* Study material:

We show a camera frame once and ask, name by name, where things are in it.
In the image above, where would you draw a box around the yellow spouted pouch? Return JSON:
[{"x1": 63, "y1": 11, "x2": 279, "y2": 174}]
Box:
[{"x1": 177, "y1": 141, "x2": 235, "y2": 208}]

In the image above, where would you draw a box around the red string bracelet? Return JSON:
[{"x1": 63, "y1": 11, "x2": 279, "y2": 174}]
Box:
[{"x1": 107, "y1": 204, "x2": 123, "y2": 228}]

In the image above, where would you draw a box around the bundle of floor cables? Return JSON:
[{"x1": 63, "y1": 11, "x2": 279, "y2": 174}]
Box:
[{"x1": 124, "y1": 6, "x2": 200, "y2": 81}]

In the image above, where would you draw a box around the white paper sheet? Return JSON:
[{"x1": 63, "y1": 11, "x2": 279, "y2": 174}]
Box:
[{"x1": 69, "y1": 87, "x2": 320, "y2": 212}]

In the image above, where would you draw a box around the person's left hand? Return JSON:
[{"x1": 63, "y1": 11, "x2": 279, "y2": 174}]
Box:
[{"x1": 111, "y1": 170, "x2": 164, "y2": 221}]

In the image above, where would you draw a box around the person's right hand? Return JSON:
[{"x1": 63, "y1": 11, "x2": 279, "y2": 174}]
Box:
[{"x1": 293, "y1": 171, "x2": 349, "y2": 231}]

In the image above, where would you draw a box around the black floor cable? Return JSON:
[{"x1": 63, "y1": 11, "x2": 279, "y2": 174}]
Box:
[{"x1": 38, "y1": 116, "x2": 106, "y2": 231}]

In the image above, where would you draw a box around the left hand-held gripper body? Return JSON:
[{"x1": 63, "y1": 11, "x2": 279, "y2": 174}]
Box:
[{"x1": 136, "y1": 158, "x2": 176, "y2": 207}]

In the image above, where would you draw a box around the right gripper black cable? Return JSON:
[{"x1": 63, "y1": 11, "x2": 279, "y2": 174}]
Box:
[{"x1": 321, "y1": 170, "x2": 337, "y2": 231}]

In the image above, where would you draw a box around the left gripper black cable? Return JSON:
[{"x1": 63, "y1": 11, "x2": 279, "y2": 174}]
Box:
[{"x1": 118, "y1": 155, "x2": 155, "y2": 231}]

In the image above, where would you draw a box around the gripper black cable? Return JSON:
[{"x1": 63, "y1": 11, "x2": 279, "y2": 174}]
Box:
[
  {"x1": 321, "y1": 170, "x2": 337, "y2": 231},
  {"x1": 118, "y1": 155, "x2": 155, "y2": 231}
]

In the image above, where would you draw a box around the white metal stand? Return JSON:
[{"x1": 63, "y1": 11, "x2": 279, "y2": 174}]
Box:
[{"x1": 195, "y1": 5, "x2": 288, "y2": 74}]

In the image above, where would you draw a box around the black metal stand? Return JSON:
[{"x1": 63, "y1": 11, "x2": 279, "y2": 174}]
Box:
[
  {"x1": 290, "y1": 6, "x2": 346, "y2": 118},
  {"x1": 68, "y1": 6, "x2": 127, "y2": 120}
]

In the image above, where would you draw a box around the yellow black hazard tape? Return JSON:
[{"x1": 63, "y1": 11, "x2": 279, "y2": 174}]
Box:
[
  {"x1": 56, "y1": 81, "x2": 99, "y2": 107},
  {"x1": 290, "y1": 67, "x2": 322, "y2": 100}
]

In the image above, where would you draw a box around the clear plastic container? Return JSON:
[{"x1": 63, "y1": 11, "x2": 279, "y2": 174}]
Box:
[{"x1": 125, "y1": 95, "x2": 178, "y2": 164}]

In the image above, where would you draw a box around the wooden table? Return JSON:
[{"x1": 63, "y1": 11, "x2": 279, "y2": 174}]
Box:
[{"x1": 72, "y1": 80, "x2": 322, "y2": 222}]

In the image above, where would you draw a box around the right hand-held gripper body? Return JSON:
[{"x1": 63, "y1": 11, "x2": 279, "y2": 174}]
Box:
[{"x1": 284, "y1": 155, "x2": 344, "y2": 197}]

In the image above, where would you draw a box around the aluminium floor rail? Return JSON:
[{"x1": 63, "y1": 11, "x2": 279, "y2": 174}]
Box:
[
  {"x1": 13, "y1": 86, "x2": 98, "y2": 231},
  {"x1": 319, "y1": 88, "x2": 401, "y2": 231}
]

* What you are asked to do: This exercise calls for repeating every line of the data exactly.

* Solved exercise:
We show a camera frame once and ask, name by name, where things are in it.
In the image above, where would you draw a box around the yellow spouted pouch? Return JSON:
[{"x1": 63, "y1": 11, "x2": 279, "y2": 174}]
Box:
[{"x1": 177, "y1": 141, "x2": 235, "y2": 208}]

In the image above, where would you draw a box around the red string bracelet? Return JSON:
[{"x1": 63, "y1": 11, "x2": 279, "y2": 174}]
Box:
[{"x1": 107, "y1": 204, "x2": 123, "y2": 228}]

In the image above, where would you draw a box around the bundle of floor cables? Return JSON:
[{"x1": 63, "y1": 11, "x2": 279, "y2": 174}]
Box:
[{"x1": 124, "y1": 6, "x2": 200, "y2": 81}]

In the image above, where would you draw a box around the white paper sheet? Return JSON:
[{"x1": 63, "y1": 11, "x2": 279, "y2": 174}]
Box:
[{"x1": 69, "y1": 87, "x2": 320, "y2": 212}]

In the image above, where would you draw a box around the person's left hand? Return JSON:
[{"x1": 63, "y1": 11, "x2": 279, "y2": 174}]
Box:
[{"x1": 111, "y1": 170, "x2": 164, "y2": 221}]

In the image above, where would you draw a box around the person's right hand? Return JSON:
[{"x1": 63, "y1": 11, "x2": 279, "y2": 174}]
Box:
[{"x1": 293, "y1": 171, "x2": 349, "y2": 231}]

In the image above, where would you draw a box around the black floor cable? Return JSON:
[{"x1": 63, "y1": 11, "x2": 279, "y2": 174}]
Box:
[{"x1": 38, "y1": 116, "x2": 106, "y2": 231}]

In the image above, where would you draw a box around the left hand-held gripper body? Return JSON:
[{"x1": 63, "y1": 11, "x2": 279, "y2": 174}]
Box:
[{"x1": 136, "y1": 158, "x2": 176, "y2": 207}]

In the image above, where would you draw a box around the right gripper black cable? Return JSON:
[{"x1": 63, "y1": 11, "x2": 279, "y2": 174}]
Box:
[{"x1": 321, "y1": 170, "x2": 337, "y2": 231}]

In the image above, where would you draw a box around the left gripper black cable? Return JSON:
[{"x1": 63, "y1": 11, "x2": 279, "y2": 174}]
Box:
[{"x1": 118, "y1": 155, "x2": 155, "y2": 231}]

In the image above, where would you draw a box around the gripper black cable? Return JSON:
[{"x1": 63, "y1": 11, "x2": 279, "y2": 174}]
Box:
[
  {"x1": 321, "y1": 170, "x2": 337, "y2": 231},
  {"x1": 118, "y1": 155, "x2": 155, "y2": 231}
]

In the image above, where would you draw a box around the white metal stand? Return JSON:
[{"x1": 63, "y1": 11, "x2": 279, "y2": 174}]
Box:
[{"x1": 195, "y1": 5, "x2": 288, "y2": 74}]

In the image above, where would you draw a box around the black metal stand? Return JSON:
[{"x1": 63, "y1": 11, "x2": 279, "y2": 174}]
Box:
[
  {"x1": 290, "y1": 6, "x2": 346, "y2": 118},
  {"x1": 68, "y1": 6, "x2": 127, "y2": 120}
]

In the image above, where would you draw a box around the yellow black hazard tape? Return JSON:
[{"x1": 63, "y1": 11, "x2": 279, "y2": 174}]
Box:
[
  {"x1": 56, "y1": 81, "x2": 99, "y2": 107},
  {"x1": 290, "y1": 67, "x2": 322, "y2": 100}
]

In the image above, where would you draw a box around the clear plastic container? Return JSON:
[{"x1": 63, "y1": 11, "x2": 279, "y2": 174}]
Box:
[{"x1": 125, "y1": 95, "x2": 178, "y2": 164}]

In the image above, where would you draw a box around the wooden table? Return JSON:
[{"x1": 63, "y1": 11, "x2": 279, "y2": 174}]
Box:
[{"x1": 72, "y1": 80, "x2": 322, "y2": 222}]

In the image above, where would you draw a box around the right hand-held gripper body? Return JSON:
[{"x1": 63, "y1": 11, "x2": 279, "y2": 174}]
Box:
[{"x1": 284, "y1": 155, "x2": 344, "y2": 197}]

In the image above, where would you draw a box around the aluminium floor rail? Return JSON:
[{"x1": 63, "y1": 11, "x2": 279, "y2": 174}]
Box:
[
  {"x1": 13, "y1": 86, "x2": 98, "y2": 231},
  {"x1": 319, "y1": 88, "x2": 401, "y2": 231}
]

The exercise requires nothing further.